Les dépouilles de 45 civils, en majorité des femmes et des enfants, ont été découverts depuis samedi après des frappes aériennes alliées dans le sud de l'Afghanistan. C'est ce qu'ont affirmé dimanche des responsables locaux, dont le bilan provisoire est contesté par l'Otan. Le président Hamid Karzaï, qui n'a fait jusqu'à présent aucune déclaration publique sur ces nouveaux "dommages collatéraux", a dépêché une commission d'enquête gouvernementale dans le district de Gereshk (dans la province d'Helmand), cible de ces bombardements dans la nuit de vendredi à samedi.
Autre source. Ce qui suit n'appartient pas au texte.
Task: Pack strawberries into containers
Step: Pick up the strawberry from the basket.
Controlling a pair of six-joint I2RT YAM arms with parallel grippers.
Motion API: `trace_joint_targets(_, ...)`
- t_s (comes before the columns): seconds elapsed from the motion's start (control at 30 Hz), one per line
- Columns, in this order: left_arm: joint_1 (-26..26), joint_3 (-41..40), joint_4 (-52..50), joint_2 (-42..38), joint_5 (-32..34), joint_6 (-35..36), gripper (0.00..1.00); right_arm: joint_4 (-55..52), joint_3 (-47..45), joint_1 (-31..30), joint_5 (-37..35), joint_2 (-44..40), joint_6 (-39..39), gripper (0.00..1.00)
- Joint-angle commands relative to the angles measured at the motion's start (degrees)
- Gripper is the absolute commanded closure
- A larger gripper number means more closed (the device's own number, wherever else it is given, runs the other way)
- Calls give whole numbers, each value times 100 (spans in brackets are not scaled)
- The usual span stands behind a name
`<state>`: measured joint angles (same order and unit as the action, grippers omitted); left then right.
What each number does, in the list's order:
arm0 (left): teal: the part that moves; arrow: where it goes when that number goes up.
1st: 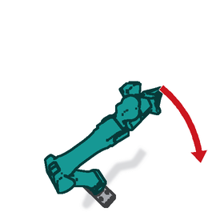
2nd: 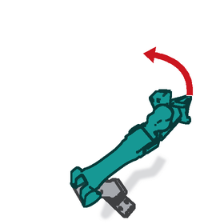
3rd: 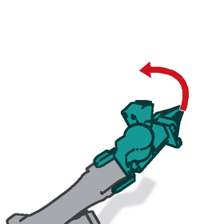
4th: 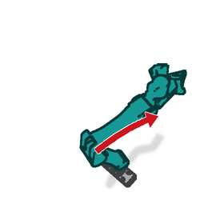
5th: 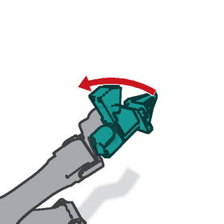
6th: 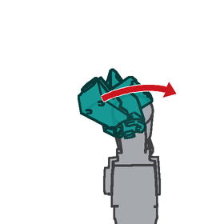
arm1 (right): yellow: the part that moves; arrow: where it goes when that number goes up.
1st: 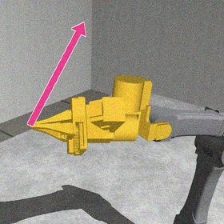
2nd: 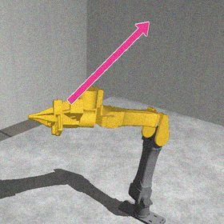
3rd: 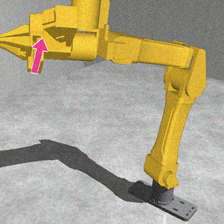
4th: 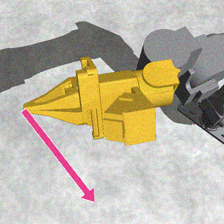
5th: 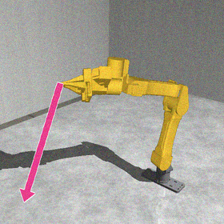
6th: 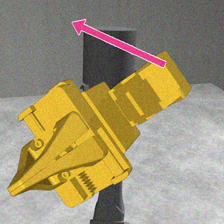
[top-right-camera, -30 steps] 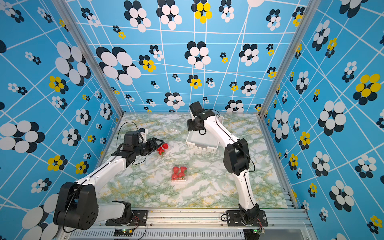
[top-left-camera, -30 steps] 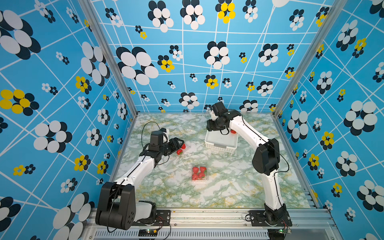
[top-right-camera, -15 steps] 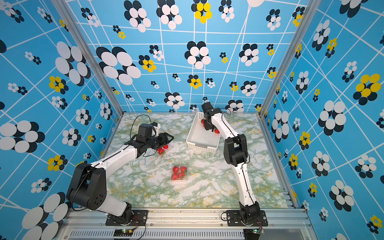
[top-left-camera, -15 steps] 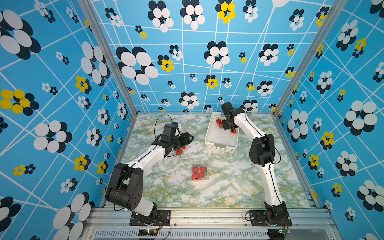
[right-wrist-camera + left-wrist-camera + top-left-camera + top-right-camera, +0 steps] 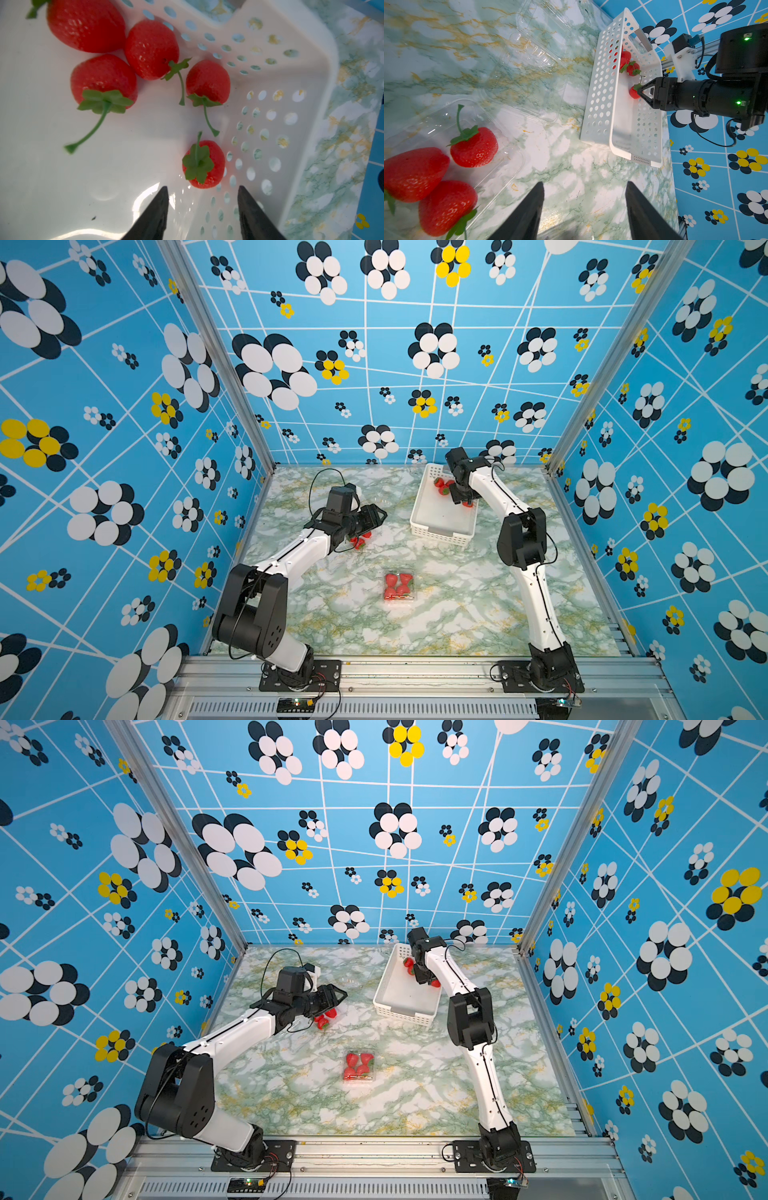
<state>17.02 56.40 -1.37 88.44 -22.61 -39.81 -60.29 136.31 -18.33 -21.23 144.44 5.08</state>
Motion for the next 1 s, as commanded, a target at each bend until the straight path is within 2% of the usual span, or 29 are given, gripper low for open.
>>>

La situation restait dimanche très tendue dans cette région, foyer de l'insurrection, où, selon le ministère de l'Intérieur, un soldat de l'Otan a été tué et trois autres blessés dans un attentat suicide visant leur convoi. Des soldats britanniques sont notamment déployés dans cette zone.
"Il se pourrait qu'il y ait encore des gens sous les décombres"
Si ce bilan provisoire de 45 morts était confirmé, il s'agirait des frappes aériennes alliées les plus meurtrières depuis juin 2002, lorsque 48 villageois avaient été tués par erreur par un raid américain. "Les gens travaillent toujours sur place pour trouver d'autres corps car il se pourrait qu'il y ait encore des gens sous les décombres", a annoncé dimanche un responsable local. Les frappes auraient également fait 62 morts parmi les talibans, a affirmé le chef du district de Gereshk.
Mais la force de l'Otan a donné un bilan tout différent de ces frappes, assurant que, selon "les informations obtenues jusqu'à présent", "moins d'une douzaine de civils" et un "nombre significatif" de talibans ont péri. La coalition sous commandement américain a, pour sa part, affirmé que les corps de huit civils avaient été retrouvés dans les tranchées parmi les insurgés, sans toutefois préciser si des civils pouvaient aussi se trouver sous les décombres de maisons touchées.
Ces bombardements aériens sont intervenus une semaine après la mort de 25 civils, dont neuf femmes et trois enfants, dans des frappes similaires de l'Otan dans la même région, qui avaient suscité la colère du président afghan. Hamid Karzai avait fustigé les "opérations imprécises et sans discernement" des forces internationales qui avaient fait, selon lui, 90 morts civils en dix jours. Il avait assuré que de telles opérations, minant le soutien de la population à la mission des forces internationales et aux autorités afghanes, ne "seraient plus tolérées". Après ces nouveaux bombardements, son porte-parole a assuré que "les décisions appropriées seraient prises à la lumière des résultats de l'enquête". Selon la Commission indépendante afghane des droits de l'Homme, plus de 380 civils ont été tués depuis le début de l'année dans des opérations alliées ou des attaques des insurgés.